Il ressort de l'ensemble de ces éléments que les primes de 3 400 € du 10 avril 2009 et de 14 000 € en date du 17 juillet 2009 doivent être rapportées à la succession, soit la somme totale de 17 400 €, le jugement étant par conséquent infirmé en ce qu'il a dit que Mme [X] [G] devait rapporter la somme de 97.147,49 €.
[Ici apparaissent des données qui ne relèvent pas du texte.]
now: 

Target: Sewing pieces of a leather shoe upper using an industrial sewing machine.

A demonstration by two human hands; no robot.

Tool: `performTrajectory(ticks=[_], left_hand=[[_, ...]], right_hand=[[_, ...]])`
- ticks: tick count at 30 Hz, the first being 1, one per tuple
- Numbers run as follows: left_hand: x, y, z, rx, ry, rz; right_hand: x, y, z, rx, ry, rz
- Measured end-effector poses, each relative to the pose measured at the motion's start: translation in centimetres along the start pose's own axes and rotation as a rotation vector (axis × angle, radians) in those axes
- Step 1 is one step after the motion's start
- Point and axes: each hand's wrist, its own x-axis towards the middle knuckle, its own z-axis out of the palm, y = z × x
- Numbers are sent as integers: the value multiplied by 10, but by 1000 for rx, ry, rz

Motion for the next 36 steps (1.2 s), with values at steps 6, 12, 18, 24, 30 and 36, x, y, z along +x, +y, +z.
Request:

Sur les dépens et l'article 700 du code de procédure civile
Les parties succombant chacune partiellement, il n'est pas inéquitable de laisser à leur charge les frais irrépétibles qu'elles ont exposés.
Les dépens seront partagés par moitié entre elles.
PAR CES MOTIFS
La Cour,
Infirme le jugement seulement en ce qu'il a dit que Mme [X] [G] doit rapporter à la succession de [N] [G] la somme de 97 147,49 € ;
Statuant à nouveau de ce seul chef,
Dit que Mme [X] [G] doit rapporter à la succession de [N] [G] la somme de 17 400 €, au titre des primes manifestement exagérées ;
Y ajoutant,
Dit n'y avoir lieu à application de l'article 700 du code de procédure civile ;
Dit que les dépens d'appel sont partagés par moitié entre les parties.
L'arrêt a été signé par O. CLEMENT, Président, et par S. MAGIS, Greffier, auquel la minute de la décision a été remise par le magistrat signataire.